Still ladies, still Sauvignon Blanc: ormai sono finito in loop!
Lo so, forse state cominciando a stancarVi di assaggiare Sauvignon Blanc (tra l’altro, sempre ‘sto clone R3 che tanto mi piace) ma ‘sto periodo m’ha preso così…
Il Bordolese e la Valle della Loira se ne contendono l’incerta provenienza e, a seconda delle zone di produzione, viene utilizzato per produrre dai vini liquorosi ai bianchi secchi e leggeri.
Friuli Venezia Giulia ed Alto Adige sono da noi le zone di eccellenza per questa cultivar ma, stavolta, Vi porto decisamente più a Sud.
Siamo a Zagarolo (quello dell’Ultimo tango di Nando Cicero), tra i calcari dei Monti Tiburtini e gli ultimi tufi del Vulcano Laziale.
La CANTINA DEL TUFAIO che nasce nel 1994 per mano di Claudio (Loreti) e di sua moglie Maria, non è che il proseguimento di una storia iniziata nel 1881 (epoca cui risale la grotta profonda 16 metri scavata a mano nel tufo ed utilizzata per l’affinamento dei vini).
Una scommessa continua che, dalla scelta di impiantare Pinot Bianco in una zona così, alla volontà di creare il primo Metodo Classico (rigorosamente Pas Dosè), arriva oggi, grazie alla spinta femminile di Nicoletta, alla sfida di quei vini naturali che ancora non digerisco ma che mi impegno costantemente a studiare (e questi del Tufaio meritano un capitolo a parte).
Rese tendenti al basso (diciamo poco più di un chilo per pianta) e pazienti attese in cantina danno 20000 bottiglie, 10 etichette e tante idee nuove cui è dovuto un approfondimento nel breve termine (prometto).

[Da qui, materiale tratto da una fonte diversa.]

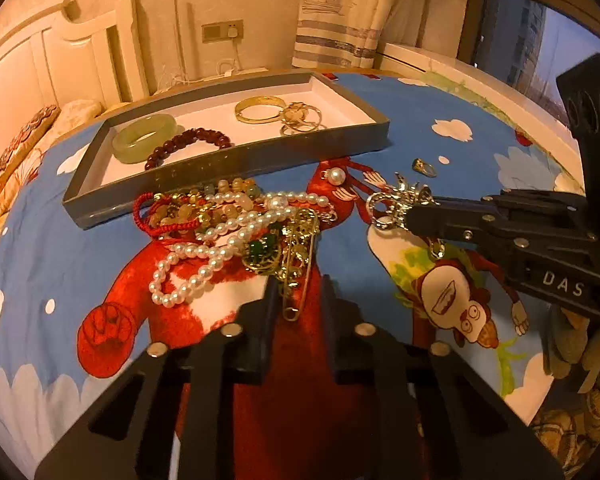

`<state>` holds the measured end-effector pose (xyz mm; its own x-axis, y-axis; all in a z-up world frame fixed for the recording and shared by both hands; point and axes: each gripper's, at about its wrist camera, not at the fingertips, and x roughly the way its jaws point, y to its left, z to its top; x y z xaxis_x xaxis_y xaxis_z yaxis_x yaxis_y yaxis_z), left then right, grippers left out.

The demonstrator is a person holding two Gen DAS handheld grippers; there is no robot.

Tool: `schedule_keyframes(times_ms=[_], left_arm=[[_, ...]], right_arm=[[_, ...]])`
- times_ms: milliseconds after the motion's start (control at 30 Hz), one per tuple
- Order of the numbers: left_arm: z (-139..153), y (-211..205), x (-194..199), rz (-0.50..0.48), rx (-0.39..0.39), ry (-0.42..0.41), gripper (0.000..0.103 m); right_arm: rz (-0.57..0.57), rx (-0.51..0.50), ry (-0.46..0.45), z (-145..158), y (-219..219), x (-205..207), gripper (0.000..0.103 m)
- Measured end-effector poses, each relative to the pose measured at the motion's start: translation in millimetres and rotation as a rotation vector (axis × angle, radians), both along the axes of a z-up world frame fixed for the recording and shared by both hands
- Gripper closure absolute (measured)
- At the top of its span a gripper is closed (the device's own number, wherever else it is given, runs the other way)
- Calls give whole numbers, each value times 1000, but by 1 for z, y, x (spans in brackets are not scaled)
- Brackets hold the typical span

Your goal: Organize jewelry

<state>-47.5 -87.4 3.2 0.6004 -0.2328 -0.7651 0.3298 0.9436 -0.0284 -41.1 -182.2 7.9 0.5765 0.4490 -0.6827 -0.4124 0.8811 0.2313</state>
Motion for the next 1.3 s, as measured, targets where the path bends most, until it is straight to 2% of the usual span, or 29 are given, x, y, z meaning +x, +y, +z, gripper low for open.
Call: schedule_keyframes(times_ms=[133, 300, 467, 633, 867, 1100, 1300], left_arm=[[-1, -6, -3, -11, 40, -16, 90], [0, -3, 2, -3, 12, 3, 89], [0, -13, 5, 0, 69, -9, 88], [0, -16, -2, -4, 82, -41, 92], [12, -7, -21, 9, -1, -103, 92], [38, 4, -36, 34, -66, -188, 97], [44, 14, -38, 57, -96, -199, 97]], right_arm=[[-4, -18, -2, 0, 3, -1, 92], [-7, -57, -11, 0, 9, -2, 92], [-11, -65, -14, -1, 10, -2, 92], [-10, -71, -15, -2, 10, -3, 92], [-14, -64, -25, -1, 9, -4, 92], [-17, -47, -40, 1, 6, -6, 92], [-21, -44, -47, 2, 4, -8, 92]])
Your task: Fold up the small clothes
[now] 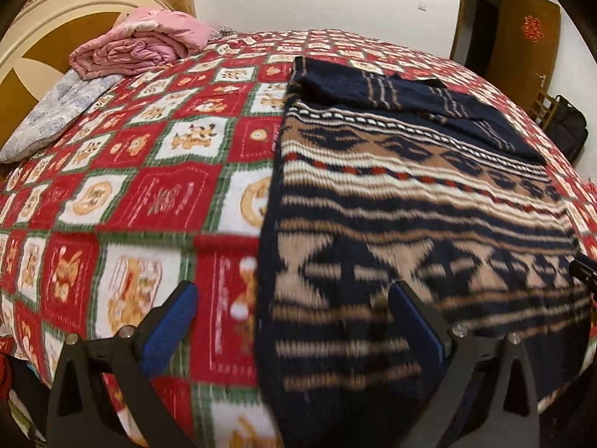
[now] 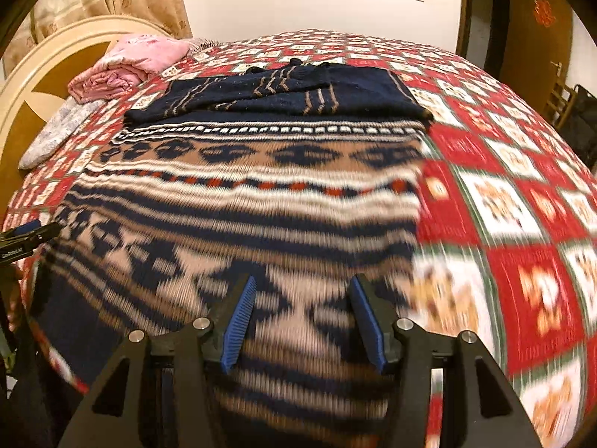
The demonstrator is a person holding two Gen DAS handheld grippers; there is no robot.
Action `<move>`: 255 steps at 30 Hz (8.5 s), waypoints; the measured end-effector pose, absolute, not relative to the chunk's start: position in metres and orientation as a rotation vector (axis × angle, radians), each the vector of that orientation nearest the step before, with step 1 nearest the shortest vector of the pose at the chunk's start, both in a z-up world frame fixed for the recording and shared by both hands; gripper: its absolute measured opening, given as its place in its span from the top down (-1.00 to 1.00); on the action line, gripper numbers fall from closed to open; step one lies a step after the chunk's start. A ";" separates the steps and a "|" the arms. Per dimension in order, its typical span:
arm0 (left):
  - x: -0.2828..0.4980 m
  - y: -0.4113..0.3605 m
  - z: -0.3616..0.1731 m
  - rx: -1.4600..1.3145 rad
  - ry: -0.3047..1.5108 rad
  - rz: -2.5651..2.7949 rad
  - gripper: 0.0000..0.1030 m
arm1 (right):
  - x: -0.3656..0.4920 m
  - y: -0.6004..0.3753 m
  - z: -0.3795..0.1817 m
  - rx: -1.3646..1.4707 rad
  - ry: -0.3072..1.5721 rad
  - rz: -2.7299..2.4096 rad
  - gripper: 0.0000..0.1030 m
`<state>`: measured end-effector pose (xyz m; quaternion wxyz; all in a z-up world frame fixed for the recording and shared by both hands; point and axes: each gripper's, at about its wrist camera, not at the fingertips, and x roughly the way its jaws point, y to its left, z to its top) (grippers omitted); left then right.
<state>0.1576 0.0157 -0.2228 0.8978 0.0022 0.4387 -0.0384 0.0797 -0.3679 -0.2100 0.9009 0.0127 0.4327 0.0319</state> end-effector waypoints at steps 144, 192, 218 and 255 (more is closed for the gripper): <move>0.363 0.014 -0.188 -0.243 0.884 -0.262 -0.23 | 0.282 -0.489 -0.182 0.392 0.868 0.071 -0.28; 0.375 -0.002 -0.183 -0.132 0.852 -0.069 -0.81 | 0.250 -0.433 -0.206 0.162 0.829 -0.001 0.08; 0.337 0.010 -0.232 -0.078 0.947 -0.103 -0.90 | 0.245 -0.419 -0.202 0.054 0.890 -0.112 0.08; 0.327 0.130 -0.222 -0.321 0.900 -0.097 -0.93 | 0.273 -0.072 -0.202 -0.445 0.754 0.439 0.08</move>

Tra queste, il caso vuole che, chiacchierando con Nicoletta e Davide (Teti), “ANNIKÈ” mi tenda un agguato.
Dedicata proprio a Nicoletta, ecco a voi una bottiglia tutt’altro che banale di un’annata tutt’altro che banale.
Dovete avere pazienza con lei: stapparla FREDDA e porVi all’ascolto.
Niente “pipì di gatto”, ma un cesto di frutta che svetta verticale.
Aspettate che le nebbie di banana matura si dissolvano e scoprirete come ogni singolo frutto ha una sua precisa collocazione e confini ben definiti, pompelmo e bergamotto si contendono il primato senza riuscire però ad annullare del tutto una vegetalità di pomodoro e salvia.
Nonostante la freschezza e la pazzesca sapidità che chiederebbero ben più del secondo bicchiere, non è un vino da bere e basta.
E forse mi piace un sacco proprio per questo suo essere parte integrante di quella tavola da cui le nostre elucubrazioni da pseudo-assaggiatori vorrebbero estrapolarlo.
In attesa di leggere delle altre etichette (e di un sacco di altre cose tra cui di quel numero 660 che mi ha steso letteralmente per potenza comunicativa), questa la potete acquistare con ca. 20€.